- _Task_
Return exactly the lines from the one containing "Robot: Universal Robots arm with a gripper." through the end of the material below, and leave the images out.

[[ Data shown, beginning ]]

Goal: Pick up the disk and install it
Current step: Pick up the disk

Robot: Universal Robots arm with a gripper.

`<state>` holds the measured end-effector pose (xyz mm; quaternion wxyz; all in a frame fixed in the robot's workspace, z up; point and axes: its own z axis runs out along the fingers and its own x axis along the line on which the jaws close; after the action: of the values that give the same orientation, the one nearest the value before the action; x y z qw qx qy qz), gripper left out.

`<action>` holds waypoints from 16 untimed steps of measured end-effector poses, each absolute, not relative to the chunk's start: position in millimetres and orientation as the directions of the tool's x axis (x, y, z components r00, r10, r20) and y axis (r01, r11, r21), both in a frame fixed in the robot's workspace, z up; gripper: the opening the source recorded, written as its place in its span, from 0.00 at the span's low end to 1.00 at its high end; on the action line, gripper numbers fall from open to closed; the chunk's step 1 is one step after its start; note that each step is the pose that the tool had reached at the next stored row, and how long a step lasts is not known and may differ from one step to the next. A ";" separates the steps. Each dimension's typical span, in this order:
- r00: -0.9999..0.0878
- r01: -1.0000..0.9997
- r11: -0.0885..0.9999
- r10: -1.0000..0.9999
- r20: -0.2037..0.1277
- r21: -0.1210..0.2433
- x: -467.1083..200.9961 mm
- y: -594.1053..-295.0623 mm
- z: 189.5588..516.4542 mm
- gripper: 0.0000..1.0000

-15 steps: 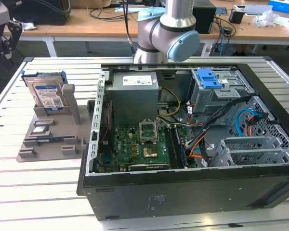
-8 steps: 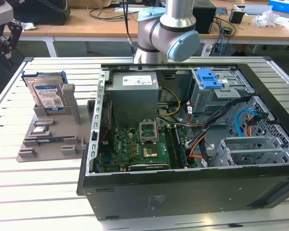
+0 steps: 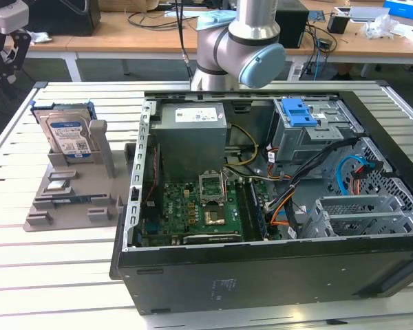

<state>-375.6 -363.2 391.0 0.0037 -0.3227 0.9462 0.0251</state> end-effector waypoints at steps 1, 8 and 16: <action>-0.783 -0.622 0.782 -0.621 -0.023 0.045 -375.6 -363.3 391.0 0.11; -0.715 -0.699 0.713 -0.699 -0.023 0.045 -375.6 -363.3 391.0 0.11; -0.647 -0.763 0.645 -0.762 -0.023 0.045 -375.6 -363.2 391.0 0.11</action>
<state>-375.6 -363.2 391.0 0.0011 -0.4203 0.9070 0.0253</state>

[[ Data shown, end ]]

- _Exercise answer_
Robot: Universal Robots arm with a gripper.

`<state>` holds the measured end-effector pose (xyz mm; quaternion wxyz; all in a frame fixed in the robot's workspace, z up; point and axes: its own z axis runs out along the fingers and its own x axis along the line on which the jaws close; after the action: of the values that give the same orientation, the one nearest the value before the action; x y z qw qx qy qz), gripper left out.

`<action>` holds waypoints from 16 untimed steps of measured end-effector poses, each absolute, not relative to the chunk's start: position in millimetres and orientation as the directions of the tool's x axis (x, y, z components r00, r10, r20) and y axis (r01, r11, r21), both in a frame fixed in the robot's workspace, z up; gripper: the opening the source recorded, written as its place in its span, from 0.00 at the span's low end to 1.00 at its high end; on the action line, gripper numbers fall from open to closed; the chunk's step 1 is one step after its start; note that each step is the pose that the tool had reached at the next stored row, and how long a step lasts is not known and may differ from one step to the next. A ";" separates the steps. Each dimension's typical span, in this order:
- r00: -0.9999..0.0878
- r01: -1.0000..0.9997
- r11: -0.0885..0.9999
- r10: -1.0000..0.9999
- r20: -0.2037..0.1277
- r21: -0.1210..0.2433
- x: -467.1083..200.9961 mm
- y: -594.1053..-295.0623 mm
- z: 189.5588..516.4542 mm
- gripper: 0.0000..1.0000

-15 steps: 
-8 steps: 
+0 steps: 

<state>-375.6 -363.2 391.0 0.0037 -0.3227 0.9462 0.0251</state> end-effector waypoints at steps 1, 8 and 16: <action>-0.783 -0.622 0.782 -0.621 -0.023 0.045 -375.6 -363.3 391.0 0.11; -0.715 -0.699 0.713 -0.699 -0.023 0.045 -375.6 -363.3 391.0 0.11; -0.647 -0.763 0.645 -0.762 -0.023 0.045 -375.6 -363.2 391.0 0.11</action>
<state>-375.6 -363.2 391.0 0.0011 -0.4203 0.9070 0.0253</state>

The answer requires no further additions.